ASSIGNMENT – Look through the material below for "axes". Copy every line that contains it.

DATA BLOCK –

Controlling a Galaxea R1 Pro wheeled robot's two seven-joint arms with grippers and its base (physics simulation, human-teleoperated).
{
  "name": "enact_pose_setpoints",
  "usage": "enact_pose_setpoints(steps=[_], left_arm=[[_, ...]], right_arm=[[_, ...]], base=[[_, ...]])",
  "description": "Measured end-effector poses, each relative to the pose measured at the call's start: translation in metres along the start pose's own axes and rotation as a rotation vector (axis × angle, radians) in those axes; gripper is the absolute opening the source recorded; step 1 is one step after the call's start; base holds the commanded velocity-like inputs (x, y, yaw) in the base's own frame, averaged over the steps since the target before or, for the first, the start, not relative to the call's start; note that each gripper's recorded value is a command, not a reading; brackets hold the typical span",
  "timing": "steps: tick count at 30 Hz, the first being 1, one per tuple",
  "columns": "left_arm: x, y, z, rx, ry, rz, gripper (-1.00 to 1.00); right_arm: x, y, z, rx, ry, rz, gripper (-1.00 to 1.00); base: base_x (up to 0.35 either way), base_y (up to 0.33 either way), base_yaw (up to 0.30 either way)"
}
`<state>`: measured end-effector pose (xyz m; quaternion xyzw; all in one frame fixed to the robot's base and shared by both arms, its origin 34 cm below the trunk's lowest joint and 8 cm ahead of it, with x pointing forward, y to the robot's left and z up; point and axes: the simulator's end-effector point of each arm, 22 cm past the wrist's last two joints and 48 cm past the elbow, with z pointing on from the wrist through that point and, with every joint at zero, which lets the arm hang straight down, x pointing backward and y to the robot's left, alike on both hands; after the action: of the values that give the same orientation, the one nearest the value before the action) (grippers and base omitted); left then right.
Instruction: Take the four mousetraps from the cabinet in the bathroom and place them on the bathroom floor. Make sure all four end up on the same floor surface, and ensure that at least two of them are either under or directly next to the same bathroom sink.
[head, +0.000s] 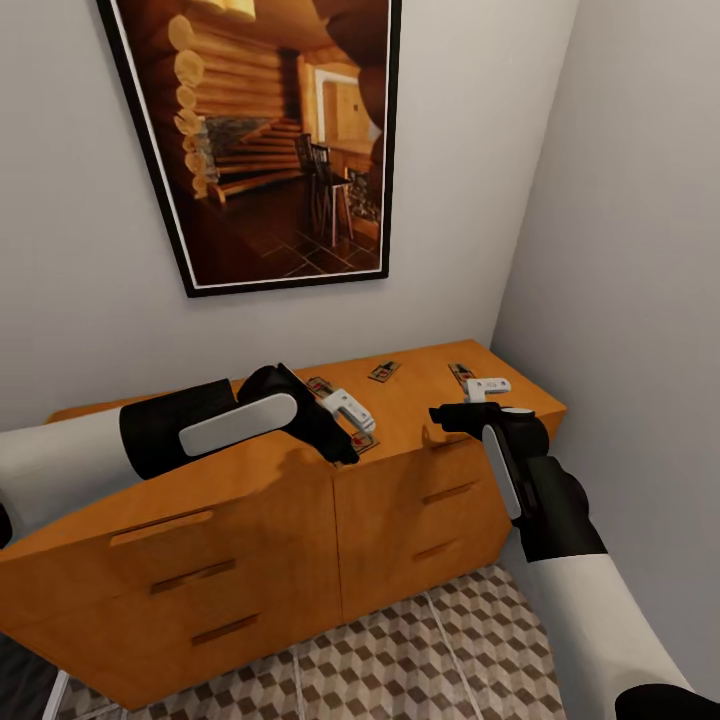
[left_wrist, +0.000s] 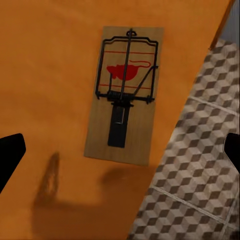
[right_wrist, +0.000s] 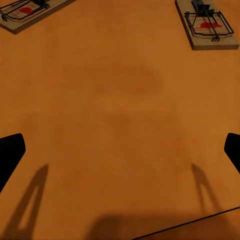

OUTPUT FOR THIS EXERCISE –
  "description": "Measured end-effector poses, each relative to the pose measured at the call's start: translation in metres along the start pose's own axes and rotation as a rotation vector (axis × angle, radians) in those axes; gripper is the absolute opening the source recorded; step 1 is one step after the call's start; base holds the commanded velocity-like inputs (x, y, yaw) in the base's own frame, averaged over the steps since the target before or, for the first, the start, not relative to the call's start; note that each gripper's recorded value is a command, not a reading; brackets hold the typical span",
`<state>`: measured end-effector pose (xyz m; quaternion xyzw; all in one frame fixed to the robot's base and shared by both arms, its origin 34 cm below the trunk's lowest joint and 8 cm ahead of it, with x pointing forward, y to the robot's left and z up; point and axes: the simulator's end-effector point of each arm, 22 cm past the wrist's last two joints and 48 cm past the elbow, with z pointing on from the wrist through that point and, with every joint at zero, which lets the arm hang straight down, x pointing backward and y to the robot's left, alike on both hands; after the action: of the values that give the same orientation, the one nearest the value before the action) (grippers and base omitted); left then right.

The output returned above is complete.